What I really want to say is that this isn’t how I expected the future of my present to be.
Then in the present, I was dreamy, hopeful, and in love with the idea of being in a relationship. All I saw was that I wouldn’t have to miss this person any more. I would spend my time around him. Whenever in the past we had spent our stolen moments together, we were at our best. Not intentionally, but by chance. Since we didn’t meet very often, we had a larger reserve of patience for the other. We loved each other’s quirks. We loved each other’s expressions. We loved each other’s random take on the world.
But in the present of that future, we live together. So the quirks are annoying at times. This is just our scratching the surface of a relationship. We have suddenly become more than the friends who wanted to meet each other desperately. We have become room mates, flat mates, share the same washroom day in day out, fight about chores and so on. On the days that we are feeling charitable towards each other, we are also lovebirds.
There’s a sudden surge of emotion in the middle of the night when I see him in my bed. There’s a feeling of fullness when my hand touches him during sleep. He’s bothered when I don’t eat with as much regularity as him. He takes the time to make it up to me when he thinks he’s being unusually harsh.
We talk to each other in taunts. We also make fun of the other.
I want to go back to how my life used to be. But this being with him, I don’t want to give up so soon.
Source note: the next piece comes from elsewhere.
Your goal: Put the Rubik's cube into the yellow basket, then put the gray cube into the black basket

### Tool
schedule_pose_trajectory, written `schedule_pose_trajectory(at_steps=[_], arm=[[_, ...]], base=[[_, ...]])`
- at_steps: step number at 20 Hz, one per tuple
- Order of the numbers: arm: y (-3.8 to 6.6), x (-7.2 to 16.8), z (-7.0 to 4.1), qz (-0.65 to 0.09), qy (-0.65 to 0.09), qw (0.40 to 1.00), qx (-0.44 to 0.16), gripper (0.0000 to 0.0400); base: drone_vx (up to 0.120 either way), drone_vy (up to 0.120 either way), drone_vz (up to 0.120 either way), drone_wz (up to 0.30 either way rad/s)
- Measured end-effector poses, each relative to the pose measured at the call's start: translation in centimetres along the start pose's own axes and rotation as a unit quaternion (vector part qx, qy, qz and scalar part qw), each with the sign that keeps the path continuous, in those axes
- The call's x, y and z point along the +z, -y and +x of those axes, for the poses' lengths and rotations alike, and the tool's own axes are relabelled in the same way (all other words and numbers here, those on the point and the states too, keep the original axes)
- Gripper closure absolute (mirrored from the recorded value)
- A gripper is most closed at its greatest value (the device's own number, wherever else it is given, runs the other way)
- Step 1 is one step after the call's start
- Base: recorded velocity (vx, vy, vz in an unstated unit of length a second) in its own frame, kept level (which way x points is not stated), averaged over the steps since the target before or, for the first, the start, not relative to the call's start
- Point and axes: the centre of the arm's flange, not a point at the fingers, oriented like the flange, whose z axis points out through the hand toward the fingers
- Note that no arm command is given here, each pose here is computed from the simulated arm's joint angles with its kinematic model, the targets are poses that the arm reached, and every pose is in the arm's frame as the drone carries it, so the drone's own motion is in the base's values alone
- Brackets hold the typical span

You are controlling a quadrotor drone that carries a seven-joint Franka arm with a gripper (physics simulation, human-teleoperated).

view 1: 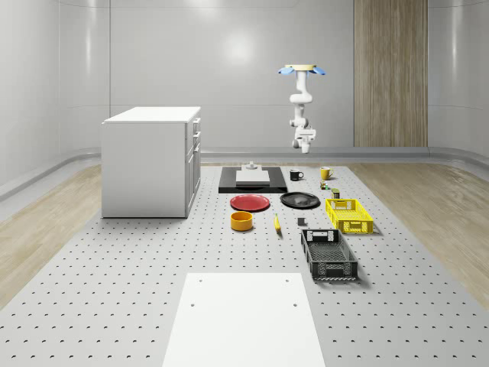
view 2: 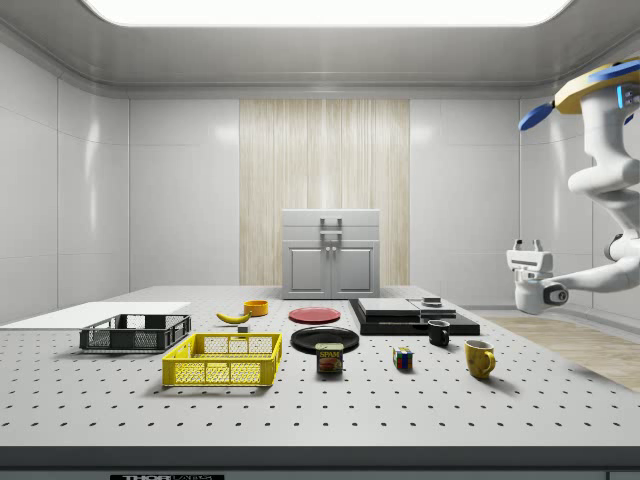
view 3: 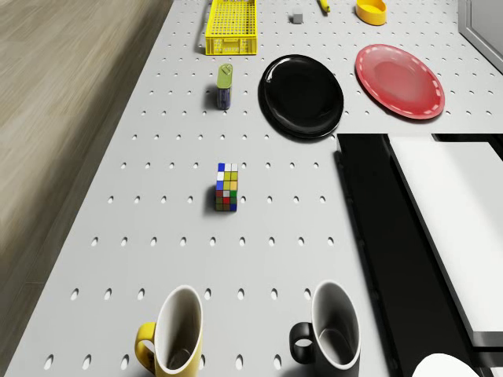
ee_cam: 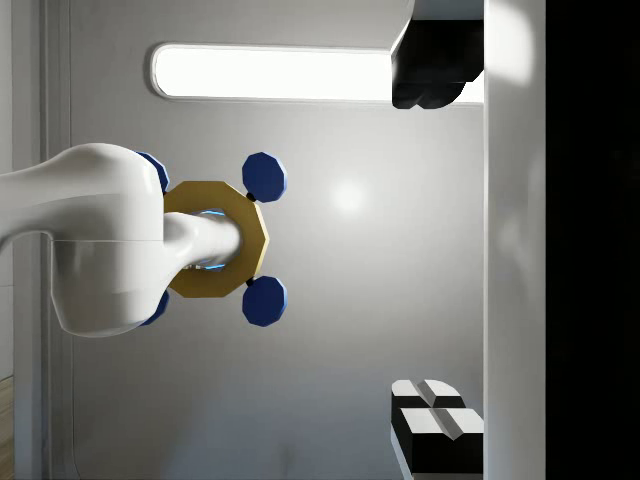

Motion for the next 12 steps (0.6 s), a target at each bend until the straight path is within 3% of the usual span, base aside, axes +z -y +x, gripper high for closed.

I miss my home, my parents and mostly my mom. I ache for her and how she used to care for me. And I want what I have with him too. It’s a lot of work- a relationship. And within just a few days of moving in with him I have realised that the life that I left behind was so much more about me. And this new life has to be about us. We have to make space for each other. We have to fight, move, grudge, make space. We have to tug and tug, till both of us make it big and large enough for both of us, till it becomes something worth fighting for.
When I look at the future that I had imagined, and the future that I am now living- the future never really tells you the details. It only shows you the bigger picture. But it’s the details and how you perform on them that really make it worth anything.
Anything worth anything is never easy, especially if it is a relationship by choice.